Book Read Free

EQMM, November 2007

Page 8

by Dell Magazine Authors


  "That back door was bolted from the inside,” Sheriff Lens reminded me.

  "Not when he left, it wasn't. You're forgetting it was Mitch who reached through the broken glass in the door, supposedly to unbolt it. He covered the fact that it was unbolted all along, and provided us with a seemingly impossible murder. He was the only one who could have faked it, and once I realized that the rest of it started falling in place. Another element was the cat. Why did Scott have to lock it away two hours or more before young Todd would arrive? Because his brother Mitch was allergic too, and he was arriving earlier."

  Sheriff Lens took a deep breath. “I'm sorry, Mitch, but I'm going to have to arrest you."

  I saw the anguish in his face, an anguish the sheriff and I both felt too. “Couldn't it have been suicide after all, Sheriff?” I asked. “Will this make it any easier on the family if his motive comes out?"

  "What about the weapon?"

  "We found it under the stove."

  "But I searched—” Then he stopped and peered at the young man, still so close to being a boy. “When did you say you were due back?"

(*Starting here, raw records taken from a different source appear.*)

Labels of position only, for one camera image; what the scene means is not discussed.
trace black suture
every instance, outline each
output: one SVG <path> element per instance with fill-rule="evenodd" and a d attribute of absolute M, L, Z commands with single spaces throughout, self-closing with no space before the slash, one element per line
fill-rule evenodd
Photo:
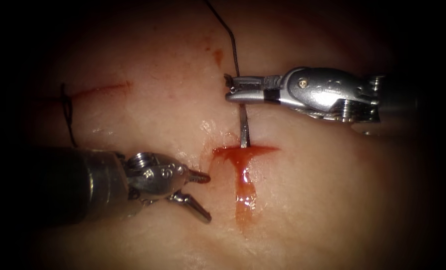
<path fill-rule="evenodd" d="M 231 38 L 231 46 L 233 47 L 233 59 L 234 59 L 234 68 L 236 69 L 236 77 L 239 77 L 239 67 L 238 67 L 238 57 L 236 55 L 236 41 L 234 40 L 234 35 L 231 29 L 226 25 L 226 23 L 223 21 L 223 19 L 219 16 L 218 12 L 213 8 L 213 6 L 209 3 L 208 0 L 204 0 L 204 2 L 208 5 L 209 9 L 213 12 L 213 14 L 216 16 L 218 21 L 223 25 L 224 29 L 229 34 L 229 37 Z"/>
<path fill-rule="evenodd" d="M 71 98 L 65 94 L 64 88 L 65 85 L 64 83 L 62 83 L 60 86 L 60 94 L 61 94 L 60 100 L 61 104 L 63 105 L 64 119 L 66 120 L 66 125 L 68 126 L 68 132 L 69 132 L 69 137 L 71 139 L 71 143 L 73 144 L 74 148 L 77 148 L 78 145 L 74 140 L 73 129 L 71 128 L 71 125 L 73 124 L 73 102 L 71 101 Z"/>

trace red blood
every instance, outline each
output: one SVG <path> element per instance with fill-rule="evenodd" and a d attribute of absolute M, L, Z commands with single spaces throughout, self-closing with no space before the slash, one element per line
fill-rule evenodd
<path fill-rule="evenodd" d="M 256 189 L 251 182 L 248 164 L 255 156 L 279 150 L 268 146 L 251 146 L 248 148 L 222 147 L 213 149 L 213 159 L 223 158 L 233 164 L 238 177 L 235 179 L 236 224 L 241 232 L 252 222 L 256 202 Z"/>

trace blood
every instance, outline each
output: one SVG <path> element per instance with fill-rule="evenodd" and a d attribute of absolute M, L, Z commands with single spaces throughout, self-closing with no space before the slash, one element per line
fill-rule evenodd
<path fill-rule="evenodd" d="M 260 156 L 279 150 L 268 146 L 221 147 L 213 149 L 213 160 L 223 158 L 229 160 L 236 171 L 235 199 L 236 210 L 234 217 L 240 231 L 244 234 L 246 228 L 253 223 L 253 211 L 256 206 L 256 189 L 251 181 L 249 162 L 255 156 Z"/>

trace metal instrument jaw
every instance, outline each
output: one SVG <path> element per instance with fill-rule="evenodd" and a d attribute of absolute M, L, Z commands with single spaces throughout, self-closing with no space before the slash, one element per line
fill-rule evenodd
<path fill-rule="evenodd" d="M 317 119 L 377 122 L 377 92 L 373 81 L 334 68 L 297 67 L 285 75 L 224 74 L 226 101 L 239 104 L 277 104 Z"/>
<path fill-rule="evenodd" d="M 148 206 L 160 199 L 167 199 L 188 207 L 203 221 L 211 221 L 210 213 L 193 196 L 181 192 L 189 182 L 210 182 L 208 174 L 191 170 L 173 157 L 151 152 L 138 153 L 128 159 L 125 170 L 131 200 L 140 200 L 144 206 Z"/>

  "I'm supposed to leave right after the funeral on Wednesday."

  Sheriff Lens glanced in my direction. “You're getting a second chance, son,” he told Mitch Grossman. “Make good use of it."

  To the people of Northmont, the death of Scott Grossman became a suicide. But the ways of the gods are strange at times. Two months later, on October 26th, Mitch Grossman was killed in action when one of the first Kamikaze suicide flights hit his escort carrier in the sea off the Philippines.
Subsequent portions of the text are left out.